Tantra was developed in the 6th century CE in Southeast Asia as an offshoot of Hinduism amongst followers of Shiva, god of destruction, and Shakti, goddess of creation, and involved the worship of Shakti as mother of all things, as well as a series of rituals people could follow to invoke these deities. The word tantra literally means “loom” or “weave” in Sanskrit, and Tantra was a weaving together of new ideas from existing practices. There was a period of political turbulence in India in the medieval era that caused the philosophy to become popular with those searching for something new, especially as there was no caste system in Tantra and women were welcome to join. Tantra also led to the creation of Hatha yoga, which, whilst not a sexual practice, did involve strange contortions of the body, and some of the diagrams showing these postures may have led to outsiders construing it as somehow sexual.
Things carried on happily enough for centuries, but when the British took over India, they saw it as a challenge to their authority, particularly as some practitioners used it as a form of rebellion by trying to use the goddess Kali (you’ve probably seen images of her standing on a corpse and wearing a necklace of skulls, as in the above photos) as a figure of anti-colonial resistance, and fair enough, because Kali looks absolutely baller (I want a skull necklace!).

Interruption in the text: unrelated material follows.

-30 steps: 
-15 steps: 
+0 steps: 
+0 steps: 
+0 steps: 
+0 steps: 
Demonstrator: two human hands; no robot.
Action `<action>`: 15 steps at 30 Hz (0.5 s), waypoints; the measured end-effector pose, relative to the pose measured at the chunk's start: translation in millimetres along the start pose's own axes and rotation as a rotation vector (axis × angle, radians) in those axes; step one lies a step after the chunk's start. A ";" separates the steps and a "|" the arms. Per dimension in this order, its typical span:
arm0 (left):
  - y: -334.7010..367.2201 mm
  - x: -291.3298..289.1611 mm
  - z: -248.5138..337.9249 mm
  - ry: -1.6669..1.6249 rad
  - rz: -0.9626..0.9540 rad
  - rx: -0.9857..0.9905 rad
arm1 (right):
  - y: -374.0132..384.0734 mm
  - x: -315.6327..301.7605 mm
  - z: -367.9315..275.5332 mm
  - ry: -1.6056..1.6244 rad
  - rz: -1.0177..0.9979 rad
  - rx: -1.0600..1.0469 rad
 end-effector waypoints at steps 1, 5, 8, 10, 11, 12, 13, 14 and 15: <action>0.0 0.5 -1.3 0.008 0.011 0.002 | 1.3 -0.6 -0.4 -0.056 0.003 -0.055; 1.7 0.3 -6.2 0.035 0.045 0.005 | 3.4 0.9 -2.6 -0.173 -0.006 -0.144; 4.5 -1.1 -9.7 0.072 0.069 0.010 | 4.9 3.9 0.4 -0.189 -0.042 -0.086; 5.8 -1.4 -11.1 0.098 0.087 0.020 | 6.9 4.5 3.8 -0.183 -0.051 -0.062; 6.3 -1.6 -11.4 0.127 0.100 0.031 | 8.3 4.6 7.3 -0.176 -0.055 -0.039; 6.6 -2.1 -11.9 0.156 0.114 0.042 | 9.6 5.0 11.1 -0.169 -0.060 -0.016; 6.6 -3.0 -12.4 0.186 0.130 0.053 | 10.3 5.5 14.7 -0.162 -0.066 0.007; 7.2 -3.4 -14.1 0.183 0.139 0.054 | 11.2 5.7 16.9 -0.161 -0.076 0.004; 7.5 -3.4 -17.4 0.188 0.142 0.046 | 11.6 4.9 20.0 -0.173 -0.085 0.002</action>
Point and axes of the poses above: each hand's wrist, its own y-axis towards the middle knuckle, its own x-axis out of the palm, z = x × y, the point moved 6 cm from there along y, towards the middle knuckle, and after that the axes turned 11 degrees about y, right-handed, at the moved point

This led to the British trying to paint its followers as sexually depraved and practitioners of black magic, which is why when many people think of Kali (I’m including myself in this number, since my love for Indiana Jones is well-documented on this blog), they think of the cult in Indiana Jones and the Temple of Doom, but these depictions came about solely because of British attempts to quash the religion. (There was a pretty excellent little set of figurines depicting the supposed Thug cult of bandits who practiced Tantra, which again, was just part of the smear campaign by the British.)

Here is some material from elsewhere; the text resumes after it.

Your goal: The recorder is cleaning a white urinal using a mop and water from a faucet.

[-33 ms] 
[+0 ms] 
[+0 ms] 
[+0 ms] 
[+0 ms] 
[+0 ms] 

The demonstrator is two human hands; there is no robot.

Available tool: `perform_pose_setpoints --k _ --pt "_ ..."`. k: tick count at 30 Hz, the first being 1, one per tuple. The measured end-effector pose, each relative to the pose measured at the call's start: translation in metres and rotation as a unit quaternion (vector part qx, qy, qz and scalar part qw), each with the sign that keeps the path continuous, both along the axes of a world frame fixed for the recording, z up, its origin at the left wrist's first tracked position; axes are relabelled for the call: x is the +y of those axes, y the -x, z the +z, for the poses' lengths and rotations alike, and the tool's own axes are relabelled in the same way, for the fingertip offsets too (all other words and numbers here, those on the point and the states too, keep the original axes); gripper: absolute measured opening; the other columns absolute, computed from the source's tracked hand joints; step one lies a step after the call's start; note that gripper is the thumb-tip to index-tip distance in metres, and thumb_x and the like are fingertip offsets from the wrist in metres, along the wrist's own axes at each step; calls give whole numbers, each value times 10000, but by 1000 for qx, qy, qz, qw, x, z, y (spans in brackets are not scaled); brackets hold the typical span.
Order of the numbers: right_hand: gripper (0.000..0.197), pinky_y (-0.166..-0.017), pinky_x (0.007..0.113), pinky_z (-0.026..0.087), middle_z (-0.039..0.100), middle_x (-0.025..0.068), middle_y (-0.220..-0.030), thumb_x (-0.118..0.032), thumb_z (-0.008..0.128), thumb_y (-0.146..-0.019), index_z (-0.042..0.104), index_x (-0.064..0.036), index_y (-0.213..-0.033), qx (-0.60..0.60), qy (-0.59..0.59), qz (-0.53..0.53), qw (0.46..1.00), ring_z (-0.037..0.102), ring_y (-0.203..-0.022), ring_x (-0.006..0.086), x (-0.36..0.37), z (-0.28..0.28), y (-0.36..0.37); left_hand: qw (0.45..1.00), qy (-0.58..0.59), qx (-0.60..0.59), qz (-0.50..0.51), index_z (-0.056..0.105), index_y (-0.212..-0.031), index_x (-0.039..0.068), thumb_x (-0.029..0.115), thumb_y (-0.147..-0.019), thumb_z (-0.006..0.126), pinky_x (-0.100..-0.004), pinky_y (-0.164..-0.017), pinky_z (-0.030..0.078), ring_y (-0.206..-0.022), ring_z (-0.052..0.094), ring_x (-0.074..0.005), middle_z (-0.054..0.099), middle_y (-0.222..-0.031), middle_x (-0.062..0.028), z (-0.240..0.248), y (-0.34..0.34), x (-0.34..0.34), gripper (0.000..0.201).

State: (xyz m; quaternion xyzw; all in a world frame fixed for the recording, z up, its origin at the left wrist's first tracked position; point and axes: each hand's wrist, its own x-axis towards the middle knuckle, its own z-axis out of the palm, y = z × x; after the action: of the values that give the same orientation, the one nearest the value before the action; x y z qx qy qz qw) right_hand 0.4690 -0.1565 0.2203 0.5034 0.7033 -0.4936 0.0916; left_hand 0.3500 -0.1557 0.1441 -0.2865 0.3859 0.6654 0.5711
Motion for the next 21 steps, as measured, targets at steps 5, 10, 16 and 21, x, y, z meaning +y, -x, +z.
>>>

So Tantra is actually pretty interesting, and though I’m not into the hippy dippy Western interpretations of Tantra that become popular from the 1960s onward (which is where the weird Sting-esque sexual practices come from), I am definitely into all these awesome rebellious interpretations of Kali, and the attempts to use Tantra to drive the British out of India. This is honestly probably not an exhibition I would have chosen to see had there not been literally nothing else I could get tickets to that day, but honestly, I’m really glad I did, because I learned a lot, and there were some fascinating objects here.
As always when visiting exhibitions, I did encounter some annoyingly slow moving people (not the fact that they walked slowly, just that they paused in front of each exhibition for what felt like ten minutes), and unfortunately, in Covid times, I can’t exactly lean over their shoulder as I used to do in the old days, so I ended up doing a lot of skipping around and just coming back to areas when they cleared out. It wasn’t super busy, since it was ticketed, and it was fairly easy to social distance in all but the busiest areas, and then I just moved to another area until it was less busy (and of course everyone was wearing face coverings). Although for £15 I would have expected more content, I was happy enough with my half-price admission, plus the excitement of being in the British Museum again probably enhanced my enjoyment. 3/5.